Write out, word for word, the part of the listing below that opens with the line containing "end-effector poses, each" and closes with the line containing "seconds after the", keeping both of those lines and adding no others.

Information supplied: Begin

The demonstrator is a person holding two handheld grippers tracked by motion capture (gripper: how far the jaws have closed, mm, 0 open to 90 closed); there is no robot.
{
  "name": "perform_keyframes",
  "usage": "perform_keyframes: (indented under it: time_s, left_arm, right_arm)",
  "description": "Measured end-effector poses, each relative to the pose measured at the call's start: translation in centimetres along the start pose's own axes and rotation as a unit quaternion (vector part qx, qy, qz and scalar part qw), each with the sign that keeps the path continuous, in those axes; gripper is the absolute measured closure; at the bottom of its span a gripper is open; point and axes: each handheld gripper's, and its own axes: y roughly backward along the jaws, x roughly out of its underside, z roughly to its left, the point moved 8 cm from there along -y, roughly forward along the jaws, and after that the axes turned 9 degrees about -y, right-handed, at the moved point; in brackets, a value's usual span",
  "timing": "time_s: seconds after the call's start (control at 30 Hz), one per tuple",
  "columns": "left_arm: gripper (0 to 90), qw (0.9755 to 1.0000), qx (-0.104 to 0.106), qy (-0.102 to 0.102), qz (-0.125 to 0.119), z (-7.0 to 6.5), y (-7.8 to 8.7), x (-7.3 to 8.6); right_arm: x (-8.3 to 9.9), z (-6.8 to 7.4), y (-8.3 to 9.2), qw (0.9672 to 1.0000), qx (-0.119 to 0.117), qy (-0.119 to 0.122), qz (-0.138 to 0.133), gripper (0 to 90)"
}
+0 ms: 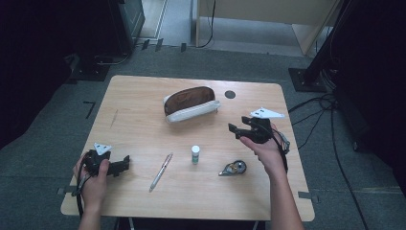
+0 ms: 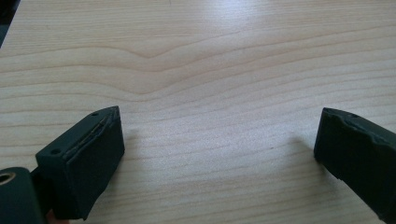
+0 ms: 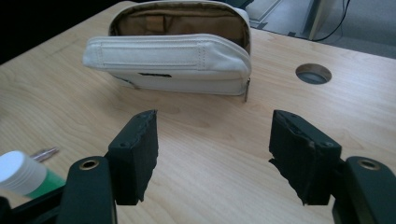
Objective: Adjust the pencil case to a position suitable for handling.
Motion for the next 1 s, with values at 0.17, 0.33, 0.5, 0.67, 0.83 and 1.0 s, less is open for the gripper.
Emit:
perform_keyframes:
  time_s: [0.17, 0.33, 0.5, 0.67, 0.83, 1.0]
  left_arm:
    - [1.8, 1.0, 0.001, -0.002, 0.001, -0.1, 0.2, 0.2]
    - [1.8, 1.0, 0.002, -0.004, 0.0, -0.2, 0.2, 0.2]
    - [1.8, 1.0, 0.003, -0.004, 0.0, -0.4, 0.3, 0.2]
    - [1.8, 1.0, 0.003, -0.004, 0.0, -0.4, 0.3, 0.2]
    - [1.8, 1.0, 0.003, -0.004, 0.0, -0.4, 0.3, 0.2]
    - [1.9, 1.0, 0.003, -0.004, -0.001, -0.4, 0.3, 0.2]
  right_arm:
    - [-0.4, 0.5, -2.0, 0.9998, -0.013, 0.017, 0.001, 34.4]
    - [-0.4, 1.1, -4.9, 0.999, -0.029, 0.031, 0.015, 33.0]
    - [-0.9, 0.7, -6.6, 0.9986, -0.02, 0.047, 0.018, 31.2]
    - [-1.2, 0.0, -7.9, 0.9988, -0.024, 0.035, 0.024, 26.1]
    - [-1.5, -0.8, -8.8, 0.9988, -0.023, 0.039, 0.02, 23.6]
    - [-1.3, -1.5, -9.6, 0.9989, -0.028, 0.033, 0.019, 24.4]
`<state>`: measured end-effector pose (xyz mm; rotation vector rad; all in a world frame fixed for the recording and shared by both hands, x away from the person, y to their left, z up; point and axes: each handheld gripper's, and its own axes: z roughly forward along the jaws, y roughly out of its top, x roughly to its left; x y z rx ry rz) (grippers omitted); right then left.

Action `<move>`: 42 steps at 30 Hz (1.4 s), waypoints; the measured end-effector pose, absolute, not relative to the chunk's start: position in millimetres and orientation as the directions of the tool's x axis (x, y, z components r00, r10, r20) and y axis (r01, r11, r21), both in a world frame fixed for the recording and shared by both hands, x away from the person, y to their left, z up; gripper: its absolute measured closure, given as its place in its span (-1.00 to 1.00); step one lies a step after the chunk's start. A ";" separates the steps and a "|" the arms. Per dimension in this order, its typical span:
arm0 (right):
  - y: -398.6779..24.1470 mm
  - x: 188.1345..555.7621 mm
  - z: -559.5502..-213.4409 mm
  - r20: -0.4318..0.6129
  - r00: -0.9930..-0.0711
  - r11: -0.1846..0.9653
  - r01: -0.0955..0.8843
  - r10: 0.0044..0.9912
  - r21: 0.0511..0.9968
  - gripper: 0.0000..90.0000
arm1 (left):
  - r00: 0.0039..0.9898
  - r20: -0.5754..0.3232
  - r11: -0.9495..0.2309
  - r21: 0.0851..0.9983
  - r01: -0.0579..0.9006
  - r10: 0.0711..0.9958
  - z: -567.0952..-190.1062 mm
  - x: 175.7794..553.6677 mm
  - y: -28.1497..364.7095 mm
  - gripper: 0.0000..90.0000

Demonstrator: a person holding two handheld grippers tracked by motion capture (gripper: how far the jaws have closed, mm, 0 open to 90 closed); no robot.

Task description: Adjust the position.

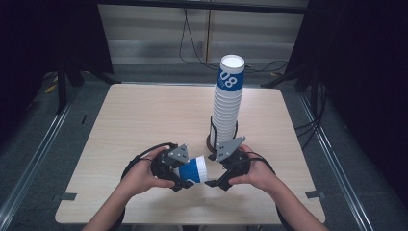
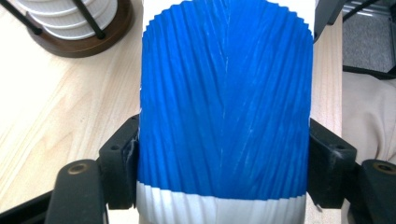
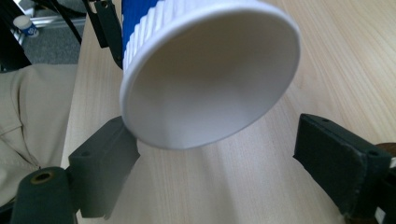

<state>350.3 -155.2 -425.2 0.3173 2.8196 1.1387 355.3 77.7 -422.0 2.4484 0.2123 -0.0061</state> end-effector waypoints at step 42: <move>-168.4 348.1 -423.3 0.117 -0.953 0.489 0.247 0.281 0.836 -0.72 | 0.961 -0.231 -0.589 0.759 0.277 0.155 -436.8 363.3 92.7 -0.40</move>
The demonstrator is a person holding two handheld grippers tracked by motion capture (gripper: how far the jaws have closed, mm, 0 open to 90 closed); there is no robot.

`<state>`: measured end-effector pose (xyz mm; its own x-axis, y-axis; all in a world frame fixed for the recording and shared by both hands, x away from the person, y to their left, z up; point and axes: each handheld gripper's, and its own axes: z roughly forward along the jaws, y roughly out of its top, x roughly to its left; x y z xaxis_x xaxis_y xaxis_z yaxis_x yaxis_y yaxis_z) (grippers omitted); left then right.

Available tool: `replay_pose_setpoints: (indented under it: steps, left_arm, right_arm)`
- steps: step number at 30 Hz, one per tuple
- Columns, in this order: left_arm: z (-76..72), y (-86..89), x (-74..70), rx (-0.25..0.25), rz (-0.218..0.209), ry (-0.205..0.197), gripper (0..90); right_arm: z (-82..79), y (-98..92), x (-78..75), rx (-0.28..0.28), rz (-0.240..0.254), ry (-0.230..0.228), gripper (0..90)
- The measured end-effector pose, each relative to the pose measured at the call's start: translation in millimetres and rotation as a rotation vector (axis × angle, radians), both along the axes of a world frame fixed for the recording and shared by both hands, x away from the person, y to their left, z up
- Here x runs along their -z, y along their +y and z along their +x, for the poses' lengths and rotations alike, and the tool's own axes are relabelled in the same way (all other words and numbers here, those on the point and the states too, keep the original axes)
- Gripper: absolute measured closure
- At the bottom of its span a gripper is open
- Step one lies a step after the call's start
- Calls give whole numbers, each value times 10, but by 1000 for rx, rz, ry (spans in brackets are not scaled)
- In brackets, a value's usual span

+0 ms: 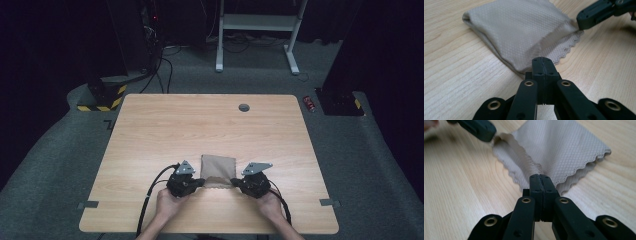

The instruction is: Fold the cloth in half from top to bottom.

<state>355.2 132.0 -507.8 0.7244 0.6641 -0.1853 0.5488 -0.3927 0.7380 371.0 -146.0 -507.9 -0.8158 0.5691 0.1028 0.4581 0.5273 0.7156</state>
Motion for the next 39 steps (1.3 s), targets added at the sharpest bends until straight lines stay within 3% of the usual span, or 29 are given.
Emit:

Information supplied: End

**Output of the exercise**:
  "description": "Measured end-effector poses, each relative to the pose measured at the call's start: translation in centimetres along the start pose's own axes and rotation as a unit quaternion (vector part qx, qy, qz and scalar part qw), each with the sign that keeps the path continuous, in those axes; gripper is the absolute measured closure; at the bottom of its span a gripper is open; point and axes: each handheld gripper's, and its own axes: y roughly backward along the jaws, x roughly out of its underside, z roughly to its left, the point moved 8 cm from there along -y, roughly forward along the jaws, and after that the axes turned 9 degrees about -y, right-handed, at the moved point; in brackets, a value's usual span",
  "timing": "time_s: seconds after the call's start (control at 30 Hz), one per tuple",

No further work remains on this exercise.